Last year, my daily study plan varied, which was nice, but resulted in often focusing a bit too much in one area (and therefore ignoring another). Starting December of last year, this has been my daily grind.
Full Immersion: Any/all entertainment must be in Japanese. This includes, but is not limited to, casual YouTube watching, music, podcasts, video games, and social media. If I sit down to watch a TV show or a movie, it has to be in Japanese. I usually spend 30 minutes to an hour every day watching something intensely (stopping after every line, reading the Japanese subtitles as needed, making Anki cards as needed). And then usually two hours of more general Japanese input (watching stuff without subtitles and without pausing to look stuff up, using my Japanese Kindle Unlimited subscription to read books and manga, etc). I also use Satori Reader and NHK Easy News, but will probably start dropping the latter in the next few weeks for regular NHK.
Note: I have an exception to full immersion. Since I’m married, if my wife wants to watch something together in English (usually MCU shows, The Mandalorian, etc), we’ll watch in English. But since she enjoys anime, we often watch stuff in Japanese together anyways.
WaniKani: Last year, when I started WaniKani in earnest, I averaged one level per week. This was doable, since I had some kanji knowledge beforehand. I’m getting to the point, though, where lots of the kanji is completely new to me. Going to slow it down, and do 10-15 lessons per day (but keep my reviews up-to-date to prevent backlog). The amount of time I spend daily on WaniKani depends on my number of reviews, since I keep them at zero.
KaniWani: I couple this with WaniKani, to help reinforce not just kanji, but vocabulary, etc.
Kanji Study App: I couple this with WaniKani. It has a “speed recognition” multiple choice test that I use for 10 minutes of intense focus daily. Great app, used as supplementary reinforcement.
BunPro: 3 new lessons a day, plus clearing all my reviews at 11pm daily.
Anki: I clear out all my Anki reviews daily. Time spent varies, depending on number of reviews. I have an ongoing “words found while immersing” deck that has a couple of thousand sentences I’m slowly learning daily. I also have a JLPT N3 vocab deck I’m working through.
JLPT prep: I have some test prep books I work through. One series of them has daily study questions that I go through daily. Starting next month, I’ll probably start on the heftier JLPT prep books.
Glossika: Shadow practice.
HelloTalk: I post a paragraph in Japanese every evening, and get corrected by native speakers. Incredibly useful.
I also have a weekly call with a Japanese teacher through Italki which has proven to be immensely valuable, since it’s forcing me to output on the fly.
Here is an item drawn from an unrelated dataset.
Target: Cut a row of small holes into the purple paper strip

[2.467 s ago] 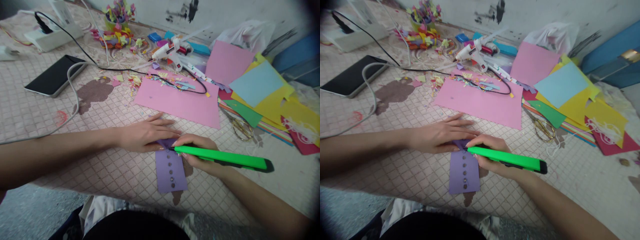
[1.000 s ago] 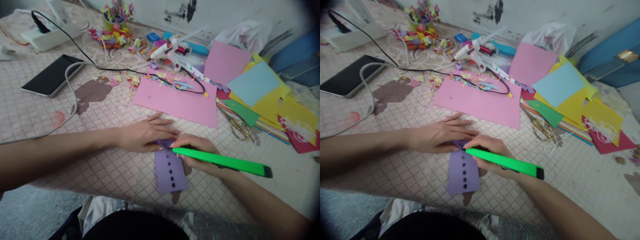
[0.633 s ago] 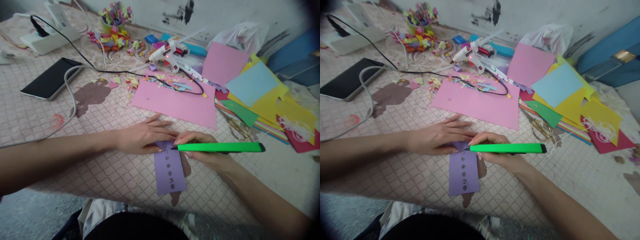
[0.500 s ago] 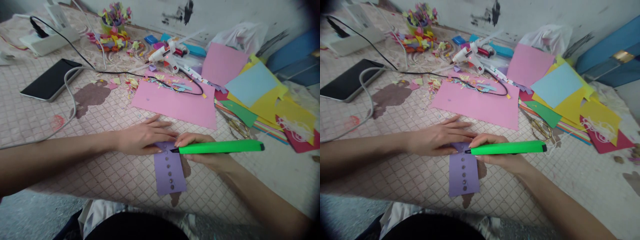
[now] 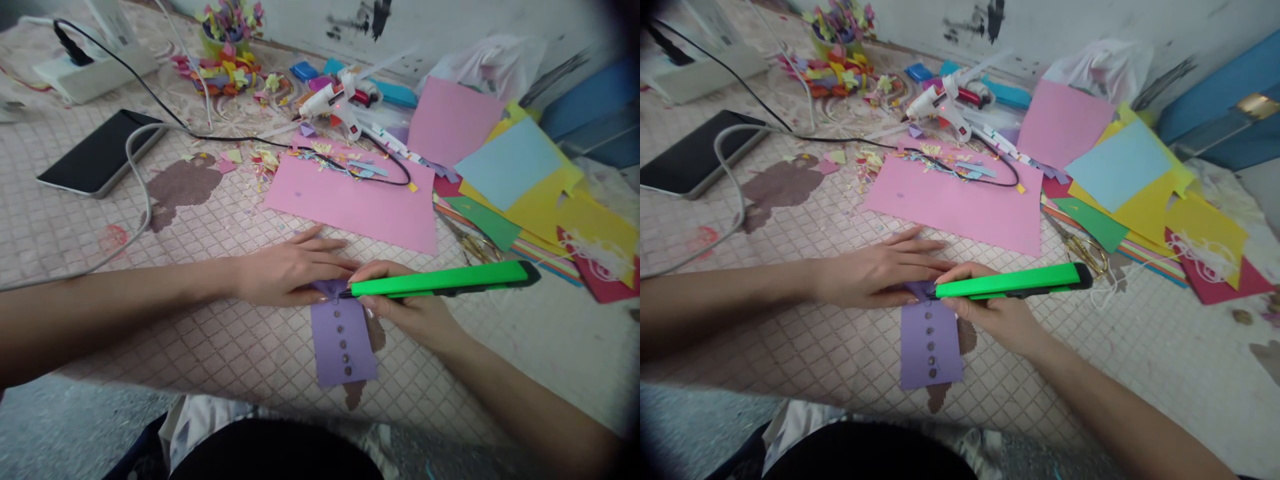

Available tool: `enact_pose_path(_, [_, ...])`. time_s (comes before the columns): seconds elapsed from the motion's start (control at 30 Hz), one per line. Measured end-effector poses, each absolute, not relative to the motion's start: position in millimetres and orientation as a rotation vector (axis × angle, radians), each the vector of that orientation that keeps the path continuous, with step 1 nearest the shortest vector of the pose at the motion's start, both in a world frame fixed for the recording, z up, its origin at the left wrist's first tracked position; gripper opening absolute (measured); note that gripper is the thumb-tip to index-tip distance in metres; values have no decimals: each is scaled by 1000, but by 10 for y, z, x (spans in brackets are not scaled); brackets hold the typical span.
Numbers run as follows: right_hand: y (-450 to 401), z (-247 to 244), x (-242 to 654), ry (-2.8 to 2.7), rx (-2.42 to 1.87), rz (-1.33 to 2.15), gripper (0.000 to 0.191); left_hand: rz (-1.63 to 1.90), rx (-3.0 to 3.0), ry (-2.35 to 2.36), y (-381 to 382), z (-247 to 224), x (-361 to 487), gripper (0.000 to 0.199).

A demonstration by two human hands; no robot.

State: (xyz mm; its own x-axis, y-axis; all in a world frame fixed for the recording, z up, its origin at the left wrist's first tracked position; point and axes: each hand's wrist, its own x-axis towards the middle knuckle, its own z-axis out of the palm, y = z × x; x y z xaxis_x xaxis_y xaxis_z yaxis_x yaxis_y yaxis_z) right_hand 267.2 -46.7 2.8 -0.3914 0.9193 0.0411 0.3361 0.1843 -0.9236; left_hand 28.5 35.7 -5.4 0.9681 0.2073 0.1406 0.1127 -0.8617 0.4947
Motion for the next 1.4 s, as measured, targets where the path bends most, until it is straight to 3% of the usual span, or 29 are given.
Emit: enact_pose_path(1.4, [-467,38,2671,-1905,-1118,1179,18,261,2642,231,362,-57,282,47])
This sounds like a lot, and it does sometimes get chaotic, but I’ve been able to keep up without much issue. The biggest “time consumer” is just direct immersion (reading, watching stuff, etc), but when you think of it as “well, I’d be doing this anyways, just in English, so why not make it a learning experience”, it makes it a lot more palatable. For example, I’m playing through Pokemon Brilliant Diamond, but instead of playing in English, I’m playing it in Japanese. It goes a bit slower (since I stop to make sure I understand all NPC dialogue, Pokedex entries as they come in, item descriptions, etc), but I’ve learned so much while playing a game I’d be playing anyways.